The US Food and Drug Administration (FDA) today announced significant action to make it faster and less costly to develop biosimilar medicines, which are lower-cost “generic” alternatives to biologic drugs that treat serious and chronic diseases.

In a new draft guidance, the FDA proposes major updates to simplify biosimilarity studies and reduce unnecessary clinical testing. The agency, through a separate initiative, also plans to make it easier for biosimilars to be developed as interchangeable with brand-name biologics, helping patients and pharmacists choose lower-cost options more easily.

Expensive biologic medications make up only five per cent of prescriptions in the US but account for 51 percent of total drug spending as of 2024. FDA-approved biosimilars are as safe and effective as the branded drugs, yet their market share remains below 20 percent. To date, FDA has approved 76 biosimilars, corresponding to a small fraction of approved biologics. By contrast, there are more than 30,000 approved generics, exceeding the number of approved brand drugs. Only about 10 percent of biologic drugs expected to lose patent protection in the next decade currently have a biosimilar in development.

“Announcement of biosimilar reform furthers President Trump’s directive to lower drug prices for the American people. Biologics treat many chronic diseases, but for too long, a burdensome approval process has kept patients from accessing more affordable biosimilars. This bold action by the FDA accelerates biosimilar development, drives market competition, expands patient options, and advances our mission to Make America Healthy Again,” said Robert F Kennedy Jr, Health and Human Services Secretary.

The new FDA draft guidance, “Scientific Considerations in Demonstrating Biosimilarity to a Reference Product: Updated Recommendations for Assessing the Need for Comparative Efficacy Studies,” is based on the agency’s accrued data and experience since the first biosimilar was approved in 2015. Despite requiring 1-3 years and costing USD 24 million on average, comparative efficacy studies generally have low sensitivity compared to many other analytical assessments. The FDA's new guidance reduces this unnecessary resource-intensive requirement for developers to conduct comparative human clinical studies, allowing them to rely instead on analytical testing to demonstrate product differences.
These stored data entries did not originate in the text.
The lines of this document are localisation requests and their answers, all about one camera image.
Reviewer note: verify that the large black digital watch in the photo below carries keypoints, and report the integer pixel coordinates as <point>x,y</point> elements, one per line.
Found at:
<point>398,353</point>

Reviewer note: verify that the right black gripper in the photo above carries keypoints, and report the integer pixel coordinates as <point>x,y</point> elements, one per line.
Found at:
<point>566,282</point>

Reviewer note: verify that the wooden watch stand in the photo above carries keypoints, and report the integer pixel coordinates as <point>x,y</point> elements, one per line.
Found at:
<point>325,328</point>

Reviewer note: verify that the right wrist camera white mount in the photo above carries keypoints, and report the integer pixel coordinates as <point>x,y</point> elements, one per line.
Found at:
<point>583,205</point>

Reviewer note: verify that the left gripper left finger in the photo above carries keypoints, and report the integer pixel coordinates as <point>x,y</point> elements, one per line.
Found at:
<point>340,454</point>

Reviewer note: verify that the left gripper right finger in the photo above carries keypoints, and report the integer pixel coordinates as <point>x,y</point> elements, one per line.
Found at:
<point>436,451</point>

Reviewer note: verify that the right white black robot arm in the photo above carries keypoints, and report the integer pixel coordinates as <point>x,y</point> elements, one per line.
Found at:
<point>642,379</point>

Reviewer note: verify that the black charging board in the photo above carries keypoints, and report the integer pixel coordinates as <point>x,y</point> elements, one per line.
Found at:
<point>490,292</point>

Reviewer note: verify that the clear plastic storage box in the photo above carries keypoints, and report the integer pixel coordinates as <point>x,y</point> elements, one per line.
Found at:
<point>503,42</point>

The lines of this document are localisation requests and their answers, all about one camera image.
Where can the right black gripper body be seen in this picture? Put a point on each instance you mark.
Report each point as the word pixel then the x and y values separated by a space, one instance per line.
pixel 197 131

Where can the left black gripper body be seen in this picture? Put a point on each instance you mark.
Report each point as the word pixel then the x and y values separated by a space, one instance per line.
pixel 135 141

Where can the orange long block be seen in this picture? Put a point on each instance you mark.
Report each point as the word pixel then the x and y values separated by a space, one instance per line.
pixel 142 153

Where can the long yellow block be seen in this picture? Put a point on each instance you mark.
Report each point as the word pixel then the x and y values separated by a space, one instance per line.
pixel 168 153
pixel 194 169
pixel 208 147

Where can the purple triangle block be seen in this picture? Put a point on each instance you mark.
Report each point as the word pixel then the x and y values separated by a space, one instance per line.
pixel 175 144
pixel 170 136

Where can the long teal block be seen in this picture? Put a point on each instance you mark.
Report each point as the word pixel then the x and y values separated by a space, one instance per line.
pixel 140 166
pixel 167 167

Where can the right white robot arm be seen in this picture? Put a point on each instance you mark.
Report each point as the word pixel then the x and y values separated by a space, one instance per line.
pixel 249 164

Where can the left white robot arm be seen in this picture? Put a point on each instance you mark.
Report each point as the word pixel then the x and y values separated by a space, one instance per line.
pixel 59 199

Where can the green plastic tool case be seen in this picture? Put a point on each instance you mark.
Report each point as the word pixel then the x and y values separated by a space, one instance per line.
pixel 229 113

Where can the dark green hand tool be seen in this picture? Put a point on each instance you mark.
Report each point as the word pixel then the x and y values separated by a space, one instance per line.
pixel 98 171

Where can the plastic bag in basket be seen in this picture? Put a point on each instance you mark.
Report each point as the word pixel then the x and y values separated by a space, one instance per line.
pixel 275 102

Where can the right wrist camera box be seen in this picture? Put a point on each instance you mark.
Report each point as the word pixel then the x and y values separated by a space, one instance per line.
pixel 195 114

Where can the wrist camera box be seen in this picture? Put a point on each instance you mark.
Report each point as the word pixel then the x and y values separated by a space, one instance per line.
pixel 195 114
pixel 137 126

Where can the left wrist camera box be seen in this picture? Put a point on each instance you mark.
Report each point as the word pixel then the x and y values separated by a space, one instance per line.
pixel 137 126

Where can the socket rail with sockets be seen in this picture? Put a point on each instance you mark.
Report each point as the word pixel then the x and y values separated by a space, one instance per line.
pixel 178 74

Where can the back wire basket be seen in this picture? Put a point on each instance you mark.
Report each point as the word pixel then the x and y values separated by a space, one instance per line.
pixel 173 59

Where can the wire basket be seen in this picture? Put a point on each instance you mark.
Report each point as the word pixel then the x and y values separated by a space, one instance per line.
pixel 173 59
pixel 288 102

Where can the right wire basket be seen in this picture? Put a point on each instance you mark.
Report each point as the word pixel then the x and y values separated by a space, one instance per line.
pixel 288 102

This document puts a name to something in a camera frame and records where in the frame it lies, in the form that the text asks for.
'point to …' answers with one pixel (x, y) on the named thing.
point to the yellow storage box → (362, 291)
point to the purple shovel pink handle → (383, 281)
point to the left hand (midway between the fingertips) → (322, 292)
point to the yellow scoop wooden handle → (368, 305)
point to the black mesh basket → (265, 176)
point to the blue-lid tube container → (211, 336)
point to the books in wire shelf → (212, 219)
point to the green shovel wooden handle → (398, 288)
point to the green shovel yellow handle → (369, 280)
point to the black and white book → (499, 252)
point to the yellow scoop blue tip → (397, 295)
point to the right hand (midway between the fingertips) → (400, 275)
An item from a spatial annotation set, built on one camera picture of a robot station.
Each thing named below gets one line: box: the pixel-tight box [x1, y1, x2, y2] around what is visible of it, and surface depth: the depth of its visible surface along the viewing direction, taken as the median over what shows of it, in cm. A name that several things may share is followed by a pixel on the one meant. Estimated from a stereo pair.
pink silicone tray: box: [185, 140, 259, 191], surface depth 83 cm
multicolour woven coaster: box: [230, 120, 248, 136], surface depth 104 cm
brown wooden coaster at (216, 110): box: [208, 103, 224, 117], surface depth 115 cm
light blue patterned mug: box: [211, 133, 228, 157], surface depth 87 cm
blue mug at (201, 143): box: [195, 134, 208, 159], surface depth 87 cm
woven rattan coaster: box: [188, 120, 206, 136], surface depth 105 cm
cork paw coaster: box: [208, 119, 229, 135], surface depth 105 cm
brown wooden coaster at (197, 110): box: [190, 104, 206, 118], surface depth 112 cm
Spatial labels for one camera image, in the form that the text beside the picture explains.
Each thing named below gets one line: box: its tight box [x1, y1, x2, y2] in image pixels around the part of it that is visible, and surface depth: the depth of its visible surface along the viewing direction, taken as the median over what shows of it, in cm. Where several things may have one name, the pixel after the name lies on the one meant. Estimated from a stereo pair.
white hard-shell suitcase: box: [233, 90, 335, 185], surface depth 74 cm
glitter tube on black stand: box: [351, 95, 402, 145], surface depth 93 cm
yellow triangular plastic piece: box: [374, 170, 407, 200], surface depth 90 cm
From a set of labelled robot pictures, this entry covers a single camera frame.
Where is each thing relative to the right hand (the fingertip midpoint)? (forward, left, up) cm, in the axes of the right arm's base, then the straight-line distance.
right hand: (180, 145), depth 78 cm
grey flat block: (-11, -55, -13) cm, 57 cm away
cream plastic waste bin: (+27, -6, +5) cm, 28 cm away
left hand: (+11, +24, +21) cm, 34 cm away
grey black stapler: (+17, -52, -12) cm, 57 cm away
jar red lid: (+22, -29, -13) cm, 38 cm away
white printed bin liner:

“Biosimilars are often far more affordable to patients and have the promise to significantly lower healthcare costs in America. By streamlining the biosimilar development process and helping advance interchangeability, we can achieve massive cost reductions for advanced treatments for cancer, autoimmune diseases, and rare disorders affecting millions of Americans,” said Marty Makary, Commissioner, FDA, MD, MPH.

Currently, in some circumstances, developers perform “switching studies” for biosimilars licensed as interchangeable–a step not required for generic drugs. These additional studies can slow development and create public confusion about biosimilar safety. The FDA now generally does not recommend switching studies.

“Science continues to evolve, and the FDA remains committed to advancing common-sense policies that further promote efficient and effective biosimilar and interchangeable biosimilar development, without compromising safety and effectiveness,” said George Tidmarsh, MD, PhD, Director, FDA Center for Drug Evaluation and Research. 

The approval pathway for biosimilars was established by Congress in 2010 through the Biologics Price Competition and Innovation Act (BPCIA) to promote competition in markets dominated by high-cost biologics. Since then, the FDA has approved 76 biosimilars that provide Americans additional treatment options for conditions such as cancer, rheumatoid arthritis, diabetes, Crohn’s disease, and osteoporosis.